During the recovery phase from the pandemic, as vaccination is rolled out and economies see a clear path toward normalization, priorities should gradually shift away from retention towards reallocation policies:

  • Reallocation of support to workers away from jobs that won’t return to new job opportunities opened by the pandemic. That means moving away from broad-based wage subsidies towards temporary hiring subsidies, as well as retraining programs.
  • Reallocation of support to firms away from unviable “zombie” firms towards viable but insolvent ones. That means strengthening debt restructuring regimes, and moving away from broad-based liquidity support towards targeted solvency support, where fiscal space and administrative capacity allow. One example of solvency support is quasi-equity injections; if one-off and well-targeted, we estimate that they could bring back into solvency over 80% of insolvent but viable SMEs in advanced economies, for an average cost of less than 1% of GDP.  


Support to reallocation will amplify the recovery and support those disadvantaged workers who need to find new jobs.

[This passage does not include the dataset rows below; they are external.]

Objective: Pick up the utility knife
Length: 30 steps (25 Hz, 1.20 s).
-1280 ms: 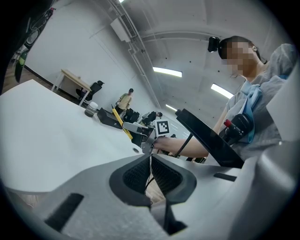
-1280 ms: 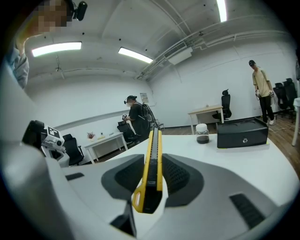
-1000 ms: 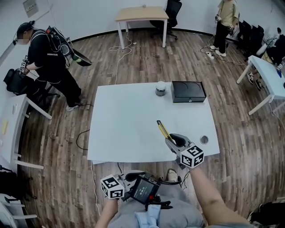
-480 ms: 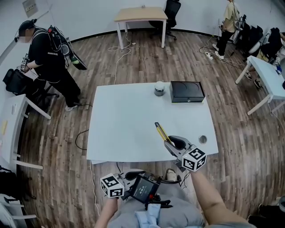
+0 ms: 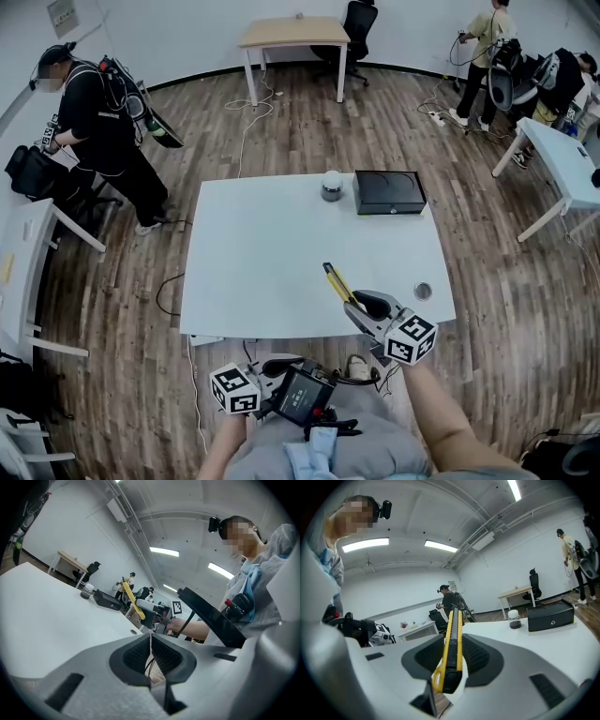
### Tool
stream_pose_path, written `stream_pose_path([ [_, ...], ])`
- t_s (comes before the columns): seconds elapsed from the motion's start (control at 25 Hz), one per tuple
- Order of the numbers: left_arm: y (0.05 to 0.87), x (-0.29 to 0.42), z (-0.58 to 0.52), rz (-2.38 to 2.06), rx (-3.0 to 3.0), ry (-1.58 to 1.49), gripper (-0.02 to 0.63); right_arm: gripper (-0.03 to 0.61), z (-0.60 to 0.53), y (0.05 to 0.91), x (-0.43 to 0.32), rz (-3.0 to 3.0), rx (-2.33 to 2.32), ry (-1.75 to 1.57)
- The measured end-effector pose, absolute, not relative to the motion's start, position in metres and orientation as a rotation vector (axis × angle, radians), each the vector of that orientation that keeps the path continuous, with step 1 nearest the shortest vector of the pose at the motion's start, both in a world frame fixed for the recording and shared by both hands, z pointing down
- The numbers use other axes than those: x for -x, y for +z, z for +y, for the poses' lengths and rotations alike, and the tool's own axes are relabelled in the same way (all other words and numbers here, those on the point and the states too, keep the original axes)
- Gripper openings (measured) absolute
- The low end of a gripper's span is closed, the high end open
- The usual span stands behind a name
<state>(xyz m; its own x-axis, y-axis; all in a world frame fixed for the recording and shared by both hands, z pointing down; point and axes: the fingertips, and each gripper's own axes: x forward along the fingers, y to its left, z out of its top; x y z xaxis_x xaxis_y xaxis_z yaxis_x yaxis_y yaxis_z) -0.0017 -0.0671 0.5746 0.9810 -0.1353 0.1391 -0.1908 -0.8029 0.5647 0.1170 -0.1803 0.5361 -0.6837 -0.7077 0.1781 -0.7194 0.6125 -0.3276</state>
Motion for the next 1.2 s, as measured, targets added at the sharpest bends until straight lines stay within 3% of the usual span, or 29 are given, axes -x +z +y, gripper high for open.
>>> stream_pose_path([
  [1.2,0.575,-0.002,-0.065,-0.217,-2.513,0.136,0.018,0.13,-0.169,0.523,-0.103,-2.871,-1.127,0.637],
])
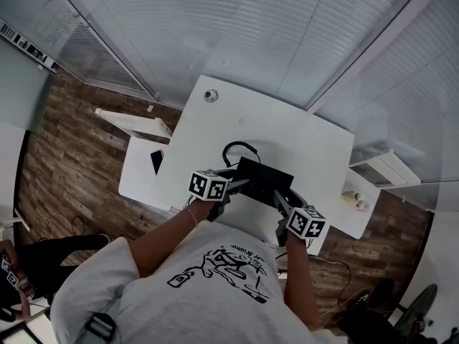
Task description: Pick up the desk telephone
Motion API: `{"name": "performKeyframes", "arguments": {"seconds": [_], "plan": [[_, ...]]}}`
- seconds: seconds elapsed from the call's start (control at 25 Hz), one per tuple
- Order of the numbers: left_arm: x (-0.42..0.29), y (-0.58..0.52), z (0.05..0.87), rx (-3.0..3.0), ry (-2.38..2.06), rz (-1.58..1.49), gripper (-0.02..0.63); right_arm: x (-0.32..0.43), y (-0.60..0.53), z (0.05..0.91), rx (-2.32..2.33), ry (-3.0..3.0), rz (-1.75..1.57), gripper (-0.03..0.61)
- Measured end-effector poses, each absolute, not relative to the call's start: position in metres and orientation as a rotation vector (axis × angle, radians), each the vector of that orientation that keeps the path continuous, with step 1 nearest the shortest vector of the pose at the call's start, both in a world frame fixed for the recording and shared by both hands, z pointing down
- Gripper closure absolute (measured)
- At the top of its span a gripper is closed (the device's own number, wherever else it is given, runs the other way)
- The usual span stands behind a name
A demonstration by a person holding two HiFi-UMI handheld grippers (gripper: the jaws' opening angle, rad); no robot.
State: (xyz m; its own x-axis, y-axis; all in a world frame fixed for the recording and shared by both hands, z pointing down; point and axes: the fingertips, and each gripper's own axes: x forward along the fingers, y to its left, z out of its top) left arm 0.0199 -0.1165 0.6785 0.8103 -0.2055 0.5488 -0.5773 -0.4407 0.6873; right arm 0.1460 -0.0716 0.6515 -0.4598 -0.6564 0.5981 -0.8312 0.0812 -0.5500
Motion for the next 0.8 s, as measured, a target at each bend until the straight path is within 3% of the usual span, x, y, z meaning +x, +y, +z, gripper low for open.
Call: {"name": "performKeyframes", "arguments": {"seconds": [0.8], "plan": [[0.007,-0.121,0.576,2.086,-0.631,0.402,0.342,0.133,-0.085,0.537,1.517,-2.329,1.128,0.377]]}}
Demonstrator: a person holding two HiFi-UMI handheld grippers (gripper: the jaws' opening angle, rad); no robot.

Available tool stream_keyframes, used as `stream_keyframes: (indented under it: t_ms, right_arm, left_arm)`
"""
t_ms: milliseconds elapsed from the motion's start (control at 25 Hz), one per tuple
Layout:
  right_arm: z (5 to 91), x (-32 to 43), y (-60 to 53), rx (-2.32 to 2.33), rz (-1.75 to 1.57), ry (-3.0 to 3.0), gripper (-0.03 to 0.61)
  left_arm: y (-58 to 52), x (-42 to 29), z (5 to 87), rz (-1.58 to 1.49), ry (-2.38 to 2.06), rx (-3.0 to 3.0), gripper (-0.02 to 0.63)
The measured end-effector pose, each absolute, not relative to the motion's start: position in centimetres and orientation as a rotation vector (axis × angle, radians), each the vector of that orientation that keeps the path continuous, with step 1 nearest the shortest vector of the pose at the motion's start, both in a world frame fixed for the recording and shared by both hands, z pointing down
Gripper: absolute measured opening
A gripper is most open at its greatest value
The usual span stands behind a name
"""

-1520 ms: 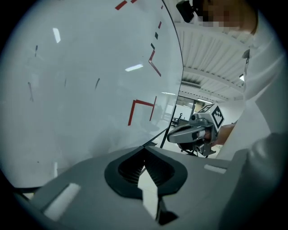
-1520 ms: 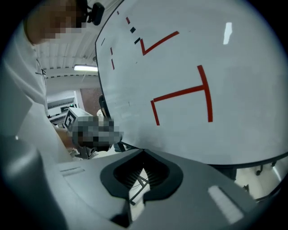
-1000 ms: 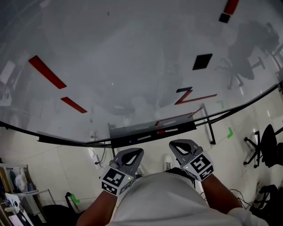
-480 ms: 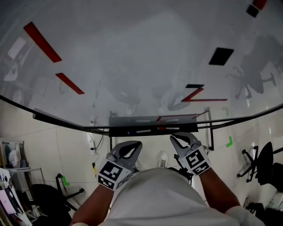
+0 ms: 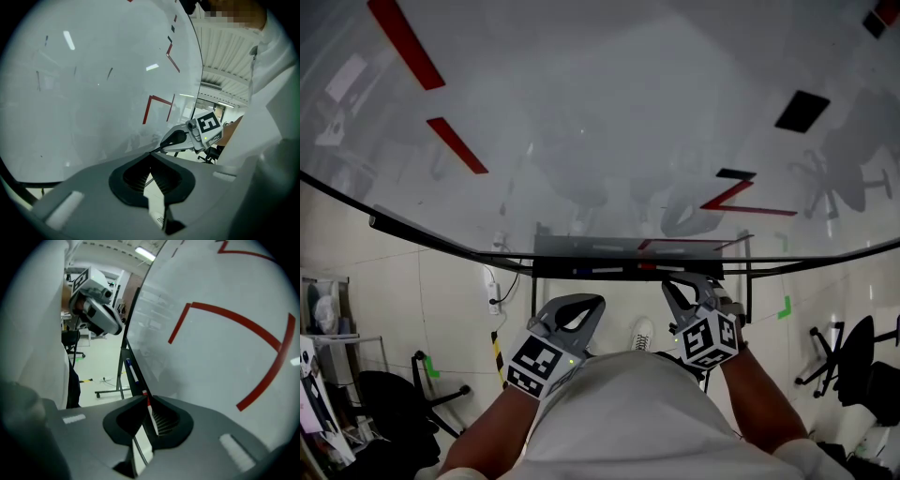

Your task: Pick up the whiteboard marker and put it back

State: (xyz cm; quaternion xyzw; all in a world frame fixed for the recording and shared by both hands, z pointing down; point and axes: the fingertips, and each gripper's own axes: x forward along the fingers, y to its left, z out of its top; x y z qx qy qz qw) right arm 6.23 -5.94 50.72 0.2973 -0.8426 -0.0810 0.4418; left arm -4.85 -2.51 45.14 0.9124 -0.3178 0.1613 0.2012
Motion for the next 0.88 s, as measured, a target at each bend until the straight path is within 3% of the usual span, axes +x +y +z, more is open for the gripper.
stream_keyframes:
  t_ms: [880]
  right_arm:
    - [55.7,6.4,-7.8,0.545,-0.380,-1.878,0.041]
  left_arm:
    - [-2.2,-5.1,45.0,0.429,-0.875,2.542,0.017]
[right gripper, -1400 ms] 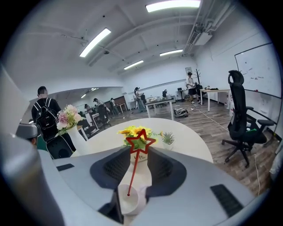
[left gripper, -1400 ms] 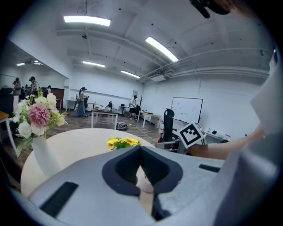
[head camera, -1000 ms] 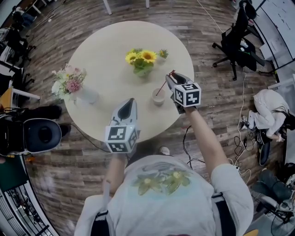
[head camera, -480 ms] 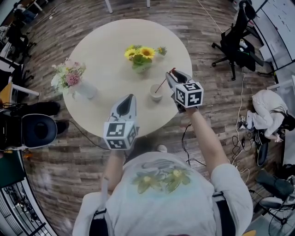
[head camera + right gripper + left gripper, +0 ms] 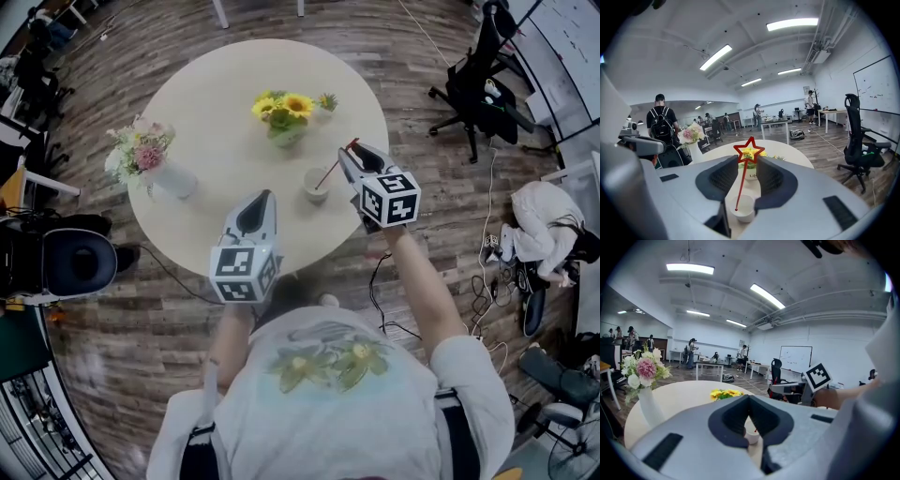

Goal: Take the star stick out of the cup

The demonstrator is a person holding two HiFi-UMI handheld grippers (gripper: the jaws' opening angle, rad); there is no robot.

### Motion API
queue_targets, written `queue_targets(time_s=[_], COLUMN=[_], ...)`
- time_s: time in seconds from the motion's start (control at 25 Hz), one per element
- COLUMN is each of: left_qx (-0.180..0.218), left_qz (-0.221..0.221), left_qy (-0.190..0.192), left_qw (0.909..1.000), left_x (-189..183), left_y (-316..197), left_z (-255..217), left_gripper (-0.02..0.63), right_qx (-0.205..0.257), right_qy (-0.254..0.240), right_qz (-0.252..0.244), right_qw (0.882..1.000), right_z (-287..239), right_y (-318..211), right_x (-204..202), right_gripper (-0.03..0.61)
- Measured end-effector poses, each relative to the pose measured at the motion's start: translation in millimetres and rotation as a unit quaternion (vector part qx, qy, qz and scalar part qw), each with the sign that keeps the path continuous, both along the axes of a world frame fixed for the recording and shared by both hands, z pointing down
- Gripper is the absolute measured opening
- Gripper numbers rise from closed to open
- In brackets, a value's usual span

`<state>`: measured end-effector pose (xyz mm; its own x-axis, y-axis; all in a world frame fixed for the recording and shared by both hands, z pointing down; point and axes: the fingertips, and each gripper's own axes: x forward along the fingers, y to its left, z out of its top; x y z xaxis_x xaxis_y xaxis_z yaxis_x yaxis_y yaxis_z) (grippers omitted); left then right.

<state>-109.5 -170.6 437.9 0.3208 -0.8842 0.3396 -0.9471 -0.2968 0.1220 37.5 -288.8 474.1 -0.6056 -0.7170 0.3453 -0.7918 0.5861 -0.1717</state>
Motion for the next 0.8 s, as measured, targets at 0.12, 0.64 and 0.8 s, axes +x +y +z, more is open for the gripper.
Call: queue_targets(time_s=[0.12,0.64,0.8], left_qx=[0.002,0.009,0.012], left_qz=[0.002,0.009,0.011], left_qy=[-0.001,0.001,0.002], left_qw=[1.0000,0.9999,0.9999], left_x=[2.1,13.3,18.2], left_y=[1.7,13.7,17.1], left_z=[-1.6,-5.3,-7.2], left_gripper=[0.002,0.002,0.002], right_qx=[0.006,0.045,0.048], right_qy=[-0.008,-0.029,-0.034], right_qz=[0.001,0.008,0.016], right_qw=[1.000,0.999,0.998], right_z=[-8.0,-45.9,-51.3], right_y=[5.7,44.1,58.0], right_x=[2.6,11.0,18.2], right_gripper=[0.132,0.132,0.132])
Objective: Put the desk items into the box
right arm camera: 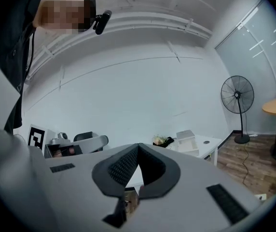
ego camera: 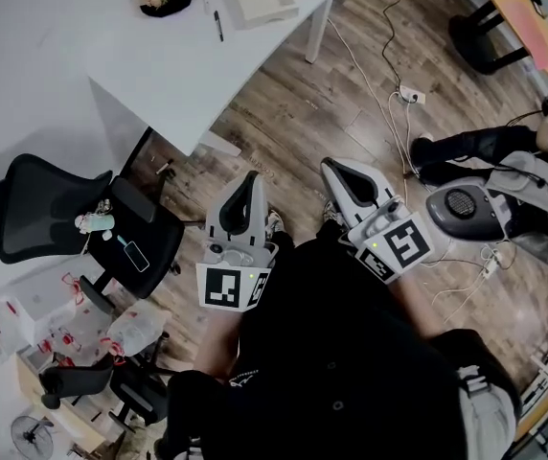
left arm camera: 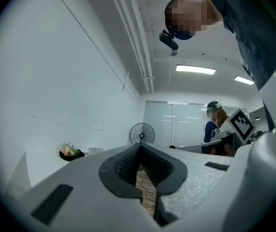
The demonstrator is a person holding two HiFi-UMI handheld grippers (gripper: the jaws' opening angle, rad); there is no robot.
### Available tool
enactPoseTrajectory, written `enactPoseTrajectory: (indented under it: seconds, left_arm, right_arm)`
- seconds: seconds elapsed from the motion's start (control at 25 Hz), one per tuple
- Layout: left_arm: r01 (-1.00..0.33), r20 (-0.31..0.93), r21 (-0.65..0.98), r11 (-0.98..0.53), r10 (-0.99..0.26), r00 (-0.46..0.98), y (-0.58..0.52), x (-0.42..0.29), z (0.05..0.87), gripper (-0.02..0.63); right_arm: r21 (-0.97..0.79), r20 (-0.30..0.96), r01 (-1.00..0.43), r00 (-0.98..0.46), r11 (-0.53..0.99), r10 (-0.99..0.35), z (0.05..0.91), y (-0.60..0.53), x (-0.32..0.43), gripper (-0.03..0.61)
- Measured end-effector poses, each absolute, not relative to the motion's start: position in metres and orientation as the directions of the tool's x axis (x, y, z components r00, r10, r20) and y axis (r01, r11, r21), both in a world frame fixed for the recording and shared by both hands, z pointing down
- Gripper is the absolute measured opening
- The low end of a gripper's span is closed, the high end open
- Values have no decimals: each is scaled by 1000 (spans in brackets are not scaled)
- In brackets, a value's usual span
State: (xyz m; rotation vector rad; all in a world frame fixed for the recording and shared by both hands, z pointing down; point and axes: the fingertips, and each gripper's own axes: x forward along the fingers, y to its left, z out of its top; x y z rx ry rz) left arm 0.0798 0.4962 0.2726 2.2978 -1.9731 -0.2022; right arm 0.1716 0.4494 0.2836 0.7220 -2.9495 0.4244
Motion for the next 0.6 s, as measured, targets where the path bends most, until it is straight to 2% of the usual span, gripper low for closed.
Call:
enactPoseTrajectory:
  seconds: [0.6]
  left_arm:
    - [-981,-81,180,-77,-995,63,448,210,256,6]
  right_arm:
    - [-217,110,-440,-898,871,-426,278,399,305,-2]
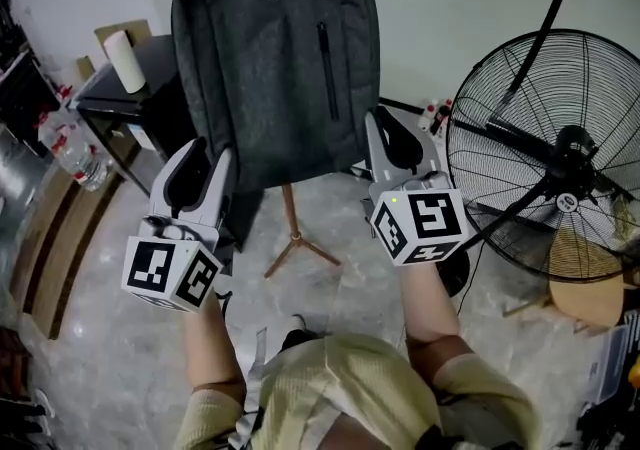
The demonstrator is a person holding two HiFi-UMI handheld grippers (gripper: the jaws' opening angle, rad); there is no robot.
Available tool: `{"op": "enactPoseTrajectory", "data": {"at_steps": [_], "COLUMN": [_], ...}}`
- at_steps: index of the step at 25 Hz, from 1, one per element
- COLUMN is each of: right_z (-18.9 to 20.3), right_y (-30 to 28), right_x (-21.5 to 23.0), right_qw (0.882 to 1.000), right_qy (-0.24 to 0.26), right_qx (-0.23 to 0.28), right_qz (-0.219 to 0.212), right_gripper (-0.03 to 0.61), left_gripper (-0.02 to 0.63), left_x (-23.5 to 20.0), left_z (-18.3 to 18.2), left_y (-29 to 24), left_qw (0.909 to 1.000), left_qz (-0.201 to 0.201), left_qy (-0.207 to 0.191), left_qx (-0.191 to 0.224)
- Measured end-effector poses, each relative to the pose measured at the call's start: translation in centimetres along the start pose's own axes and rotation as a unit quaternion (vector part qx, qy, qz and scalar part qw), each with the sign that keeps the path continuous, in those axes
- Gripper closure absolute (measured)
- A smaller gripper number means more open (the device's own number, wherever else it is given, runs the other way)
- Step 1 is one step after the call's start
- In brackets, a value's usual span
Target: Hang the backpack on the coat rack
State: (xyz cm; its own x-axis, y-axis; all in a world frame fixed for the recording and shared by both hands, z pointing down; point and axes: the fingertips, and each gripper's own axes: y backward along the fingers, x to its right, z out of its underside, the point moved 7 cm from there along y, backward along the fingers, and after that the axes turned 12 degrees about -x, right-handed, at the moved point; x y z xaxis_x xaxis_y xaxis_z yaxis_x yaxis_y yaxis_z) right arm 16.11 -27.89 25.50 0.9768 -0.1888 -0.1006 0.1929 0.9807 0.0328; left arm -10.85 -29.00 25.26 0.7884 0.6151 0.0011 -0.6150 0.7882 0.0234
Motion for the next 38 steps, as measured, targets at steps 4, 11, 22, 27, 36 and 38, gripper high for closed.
{"op": "enactPoseTrajectory", "data": {"at_steps": [4,11,22,27,36,38], "right_z": [0.3,0.6,0.8,1.0,1.5,1.5], "right_y": [0.7,1.5,1.9,1.8,1.4,1.4], "right_x": [-0.3,-0.8,-1.5,-1.7,-1.3,-1.2], "right_qw": [1.000,1.000,0.999,0.999,0.999,0.999], "right_qy": [-0.006,-0.009,-0.024,-0.024,-0.026,-0.026], "right_qx": [0.001,0.002,0.000,-0.005,-0.014,-0.014], "right_qz": [0.004,-0.006,-0.022,-0.026,-0.028,-0.028], "right_gripper": [0.575,0.575,0.575,0.575,0.575,0.575], "left_gripper": [0.468,0.494,0.542,0.573,0.604,0.615], "left_x": [0.1,0.3,0.3,0.3,0.2,0.2], "left_z": [0.5,1.2,1.6,1.7,2.1,2.1], "left_y": [0.7,1.4,2.5,2.7,2.3,2.2], "left_qw": [0.9999,0.9997,0.9995,0.9995,0.9991,0.9990], "left_qz": [0.002,0.005,0.008,0.007,0.010,0.010], "left_qy": [0.010,0.018,0.022,0.022,0.036,0.037], "left_qx": [-0.006,-0.013,-0.019,-0.021,-0.022,-0.021]}}
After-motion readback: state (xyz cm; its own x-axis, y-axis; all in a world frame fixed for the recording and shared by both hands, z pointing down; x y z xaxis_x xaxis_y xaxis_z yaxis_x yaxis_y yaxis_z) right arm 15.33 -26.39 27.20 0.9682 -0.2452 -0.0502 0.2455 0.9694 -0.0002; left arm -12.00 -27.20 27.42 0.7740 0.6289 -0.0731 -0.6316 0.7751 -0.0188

And more targeted support will ease the burden on public budgets while laying the ground for the eventual exit from all crisis support programs.

Third, the post-COVID phase

Looking beyond the pandemic, we also need structural reforms to build a better post-COVID world—one that addresses the fault lines I have described.

In part, that involves completing the unfinished structural reform agenda of the pre-pandemic world; for example, we estimate that comprehensive reforms in product, labor and financial markets could raise GDP per capita growth by at least one percentage point, and gradually reduce public debt-to-GDP ratios, in the average EMDE over the next decade.

But that agenda won’t be enough; indeed, successful past reformers such as Chile, for example, were not spared by high inequality and rising social discontent before the pandemic. We also need reforms that share the pie more evenly, including:

  • Leveling the playing field across firms, and between firms and their workers, through antitrust reforms that address the rise in market power of a small fraction of firms we have seen in many economies and industries—a trend the pandemic is reinforcing by hitting SMEs harder than dominant firms, IMF work finds.
  • Equipping workers with the skills required to cope with accelerating automation, through broader access to higher-quality education and health care.
  • Protecting workers better against future shocks, through permanent expansion of social safety nets—drawing lessons from the many crisis responses, from Chile to Peru to Malaysia to the Philippines, regarding how to better cover formal workers and reach informal workers.
  • Remedy the loss in education that occurred during the pandemic.

Further adding to the challenge, governments will need to fund these priorities while strengthening public finances. To some extent, by strengthening growth, reforms themselves will help. So will credible medium-term fiscal frameworks, underpinned by improvements in the design of fiscal rules, as well as tax and spending reforms—such as broader tax bases, more neutral capital taxation, and greater reliance on taxes on public bads, such as carbon, and less mobile tax bases, such as property and inheritance taxes.  

To conclude, local reforms and global cooperation in key structural policy areas, from health to taxation to climate change, have a critical role to play in putting the world economy on a stronger footing than it was even prior to the pandemic. The challenge may seem daunting, but the stakes are high. I am confident that your discussions today will help lay the ground for a stronger, fairer and greener post-COVID world.